Substituer des motocyclettes par des ânes pour administrer des vaccins vitaux au centre du Mali
Au milieu d'une insécurité grandissante, les agents de santé font le nécessaire pour vacciner des enfants
Mopti,Mali – Mamadou, 29 ans, voyage pendant des heures à bord d'une charrette tirée par un âne sous le soleil brûlant du midi. Sur ses genoux, il porte une boîte isotherme. Après l'avoir chargée de vaccins vitaux, il s'engage sur un chemin sablonneux pour rencontrer Aissata et sa fillette de 3 mois, Mariam, dans le petit village de Kankelena.
L’insécurité grandissante dans la région de Mopti, au centre du Mali, rend la situation difficile pour des mères comme Aissata de maintenir leurs enfants en bonne santé. Le centre de santé le plus proche est souvent très loin et le chemin pour s’y rendre dangereux. En plus, le transport est trop coûteux pour la plupart.
«Je rencontre d'énormes difficultés pour me rendre au centre de santé» affirme Aissata. «Au-delà de la distance et de l'état dégradant du chemin pour y arriver, il y a l'insécurité. Nous désirons emmener nos enfants au centre de santé mais, à cause de l'insécurité, nous avons peur».
En plus, les moyens de transport sont moins nombreux qu'ils ne l'étaient avant. Pour des raisons de sécurité, les motocyclettes ont été interdites de circuler entre les villes (des groupes activistes sont connus pour leur utilisation).
Par conséquent, les agents de santé comme Mamadou ont substitué les motocyclettes par des ânes pour administrer des vaccins vitaux. D'autres ont recours à des charrettes tirées par des chevaux ou, lorsque l'eau devient un obstacle, à des pirogues.
« Les conditions de vie ici sont vraiment difficiles à cause de l'insécurité grandissante. Les femmes et les enfants sont ceux qui en souffrent le plus. C'est ce qui m'a motivé à faire ce que je fais. »
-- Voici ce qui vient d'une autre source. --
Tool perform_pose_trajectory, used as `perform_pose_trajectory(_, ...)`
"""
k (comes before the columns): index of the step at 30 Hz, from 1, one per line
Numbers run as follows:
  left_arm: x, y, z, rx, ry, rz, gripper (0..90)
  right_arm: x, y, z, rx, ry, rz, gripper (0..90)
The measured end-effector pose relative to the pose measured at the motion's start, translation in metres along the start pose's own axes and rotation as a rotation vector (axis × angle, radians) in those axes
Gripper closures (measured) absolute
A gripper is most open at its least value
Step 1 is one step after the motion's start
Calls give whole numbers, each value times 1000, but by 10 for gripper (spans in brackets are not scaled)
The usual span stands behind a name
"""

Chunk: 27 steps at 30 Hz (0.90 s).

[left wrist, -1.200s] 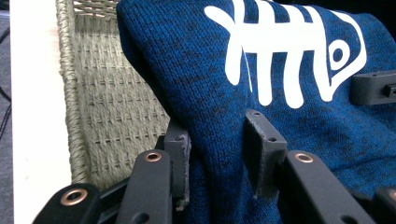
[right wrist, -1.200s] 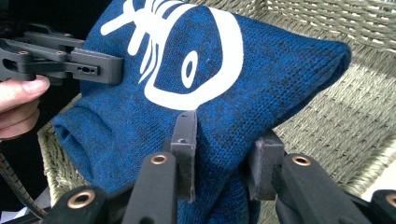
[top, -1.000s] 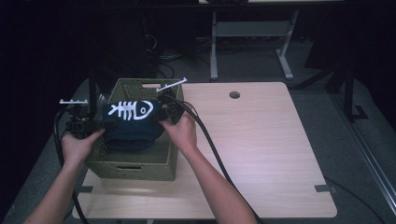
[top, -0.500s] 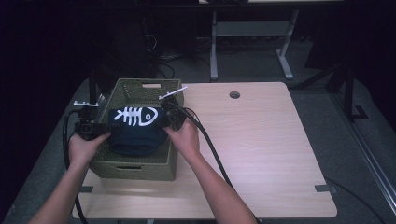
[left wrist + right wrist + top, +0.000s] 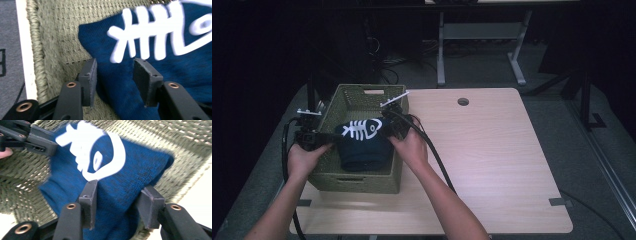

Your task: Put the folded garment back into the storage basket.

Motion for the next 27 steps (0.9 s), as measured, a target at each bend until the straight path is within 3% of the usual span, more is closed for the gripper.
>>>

Un effort supplémentaire peut sauver la vie d'un enfant
Aissata a perdu son premier enfant des suites d'une maladie non diagnostiquée. Malheureusement, elle n'est pas la seule. Dans son village, plusieurs autres parents ont vécu la même tragédie. Mais, de façon encore plus tragique, certains parents ont perdu leurs enfants des suites de maladie totalement évitables, comme la rougeole.
« Nous avons eu une épidémie de rougeole dans notre district de santé il y a de cela un mois », raconte Mamadou. Le troisième enfant d'Aissata comptait parmi les enfants infectés. « Il avait des boutons sur tout son corps ainsi que sur son visage. Il avait une fièvre et était très malade. Il a failli mourir » explique-t-elle. « J'avais très peur... Depuis ce jour, je m'assure que tous mes enfants soient vaccinés ».
Mopti est parmi les régions du Mali ayant un des taux les plus bas d'enfants complètement vaccinés : seulement 37% le sont. Et depuis que l'état sécuritaire dans la région s'est détérioré, le nombre d'enfants non vaccinés a quadruplé, dépassant les 70.000 enfants. L'accès étant le plus grand problème, apporter les soins de santé le plus proche possible des maisons de ces enfants est une solution pratique.
Voir Mamadou venir directement dans sa maison change tout pour Aissata. « Cette vaccination de porte-à-porte est une bonne initiative. L’agents de vaccination vient chez nous - nous n'avons pas besoin de mettre les vies de nos enfants et les nôtres en danger ».
Une fois la petite Mariam et les autres petits enfants vaccinés contre la rougeole, Mamadou plie sa boîte de vaccination et se prépare à rentrer. Il a conscience qu'il devrait encore arriver chez lui avant que le soleil ne se couche. En disant au revoir, il rassure les mamans du village Kankelena qu’il reviendra le mois prochain.
La forte détérioration de la situation humanitaire dans la région centrale de Mopti au Mali affecte de plus en plus les enfants les plus vulnérables. UNICEF collabore étroitement avec le Ministère de la Santé et des Affaires Sociales, Gavi (l'Alliance de vaccination) et l'Organisation Mondiale de la Santé afin d'administrer des vaccins vitaux contre la polio, la rougeole et le tétanos aux enfants et aux femmes. L’UNICEF et ses partenaires ciblent 11 districts ayant le plus grand nombre d'enfants non vaccinés, y compris la région de Kayes. En 2018, UNICEF a collaboré avec ses partenaires pour l'administration du vaccin contre la rougeole à plus de 700.000 enfants au Mali.